Today I must have felt adventurous.  Or stupid.  I'm not sure.  At any rate, it seemed like a good idea at the time.  I decided to try administering the shot in the arm since that is a little more tricky.  My reasoning was that I'd do that while Cory's home in case I had a situation or something.  What makes the arm tricky is you have to pinch the fat and, unless you have 3 hands, ya kinda have to improvise.  The nurse showed me to sit sideways in a chair and put your arm over the back of it and kind of roll your arm towards your body so it like lays the fatty part of your arm out for you.  I made up my mind beforehand that I was going to be brave and just do it quickly and get it over with.  And I did!!  Almost immediately, though, I realized something was wrong.  My arm started twitching and really hurt incredibly bad.  Apparently, I went too far back and nicked the muscle.  Hence, the wanting to scream obscenities.  It really frikkin hurt.  BAD.  I ran around the house a few times, debating beating my head on the wall, hoping the pain would subside after a few moments.  I equate this to doing the pee pee dance when you really gotta go.  It really serves no purpose other than to give your body a distraction.  It didn't help.  Just keeping it perfectly still is the only thing that helped.  So, after struggling through breakfast, I sat on the couch with my arm propped up and a cool pack on the afflicted area and read my book.  I sat this way for several hours.  I don't even have the words to describe the pain.  It hurt from my elbow to my shoulder and the small amount of movement I could muster brought tears to my eyes.  We went for a walk this afternoon and I'm convinced I looked like a stroke patient with my arm plastered firmly to my body.  So, yes, I find that to be so completely ridiculous that I've now traded the welts for THIS?  ARE YOU KIDDING ME?!?  I was completely unable to use my right arm for the better part of the day.  This isn't even the MS beating me down, it's the treatment.  How messed up is that?  Yes, I get it, I clearly administered the shot wrong.  I completely understand that.  And that is terrifying as hell!  There is no room for error.  That little tiny needle is incredibly unforgiving.  That is really incredibly difficult to want to go back to. 

I am now able to use my arm again with minimal pain.  I called the Copaxone folks and left a message for the nurse explaining my situation.  The on call nurse called back and advised yes, it sounds like I hit the muscle.  She said if I can't pinch 2 inches I need to go in at a 45 degree angle instead of at 90 degrees.  Ah yes, I remember the nurse mentioning something about that in the training.  I thought it was a matter of personal preference, not necessity.  Ok.  Alright.  Got it. 

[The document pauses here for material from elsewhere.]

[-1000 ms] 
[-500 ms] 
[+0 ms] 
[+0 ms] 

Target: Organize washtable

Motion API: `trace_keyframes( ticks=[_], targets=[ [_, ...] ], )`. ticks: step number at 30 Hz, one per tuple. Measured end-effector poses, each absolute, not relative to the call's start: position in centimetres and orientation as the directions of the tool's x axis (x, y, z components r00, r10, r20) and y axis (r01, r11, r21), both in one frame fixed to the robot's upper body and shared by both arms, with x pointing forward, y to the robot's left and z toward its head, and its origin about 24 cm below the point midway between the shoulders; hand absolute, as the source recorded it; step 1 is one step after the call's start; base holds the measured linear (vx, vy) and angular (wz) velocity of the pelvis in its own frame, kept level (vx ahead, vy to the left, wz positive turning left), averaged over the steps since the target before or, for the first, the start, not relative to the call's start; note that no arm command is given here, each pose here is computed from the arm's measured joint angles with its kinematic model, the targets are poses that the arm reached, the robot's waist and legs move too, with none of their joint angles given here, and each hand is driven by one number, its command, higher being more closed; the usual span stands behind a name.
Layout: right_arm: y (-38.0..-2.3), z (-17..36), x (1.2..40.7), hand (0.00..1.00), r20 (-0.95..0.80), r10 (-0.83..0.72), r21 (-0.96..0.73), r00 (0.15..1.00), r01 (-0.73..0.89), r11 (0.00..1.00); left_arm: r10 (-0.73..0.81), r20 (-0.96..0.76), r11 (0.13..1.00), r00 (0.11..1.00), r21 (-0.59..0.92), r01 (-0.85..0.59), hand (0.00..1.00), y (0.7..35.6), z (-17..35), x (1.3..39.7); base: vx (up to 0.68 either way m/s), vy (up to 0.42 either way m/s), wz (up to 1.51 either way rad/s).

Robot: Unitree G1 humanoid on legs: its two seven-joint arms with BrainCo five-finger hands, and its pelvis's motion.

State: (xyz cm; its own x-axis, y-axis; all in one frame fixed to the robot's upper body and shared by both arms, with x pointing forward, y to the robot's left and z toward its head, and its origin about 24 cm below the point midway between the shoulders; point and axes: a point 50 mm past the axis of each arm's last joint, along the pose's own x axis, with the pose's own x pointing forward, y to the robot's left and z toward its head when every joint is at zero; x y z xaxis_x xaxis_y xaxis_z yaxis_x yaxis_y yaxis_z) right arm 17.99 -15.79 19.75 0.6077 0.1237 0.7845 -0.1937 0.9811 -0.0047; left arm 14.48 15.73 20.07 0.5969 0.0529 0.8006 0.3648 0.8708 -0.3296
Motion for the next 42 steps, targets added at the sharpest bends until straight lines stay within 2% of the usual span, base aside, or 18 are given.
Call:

Now that my arm is feeling better I can look back at the day and giggle.  It's not funny in any normal sense of the word, but it's just so...the opposite of what's supposed to happen.  You get shots to protect you or make you feel better, not to incapacitate yourself.  I will try this again tomorrow and if it doesn't end in complete paralysis I will consider it a success.  That, really, is the MS experience.  It's learning to redefine what you consider a success.  It's overcoming challenges.  It's conquering demons.  It's doing the bullcrap even though you don't wanna.  It's getting over whatever hump has been thrown in your path.

So, aside from the whole "not being able to move my arm all day" thing, I'd consider the manual injections to be a success.  I now have 2 injection sites that aren't swollen, angry looking, or itchy. Woo hoo!!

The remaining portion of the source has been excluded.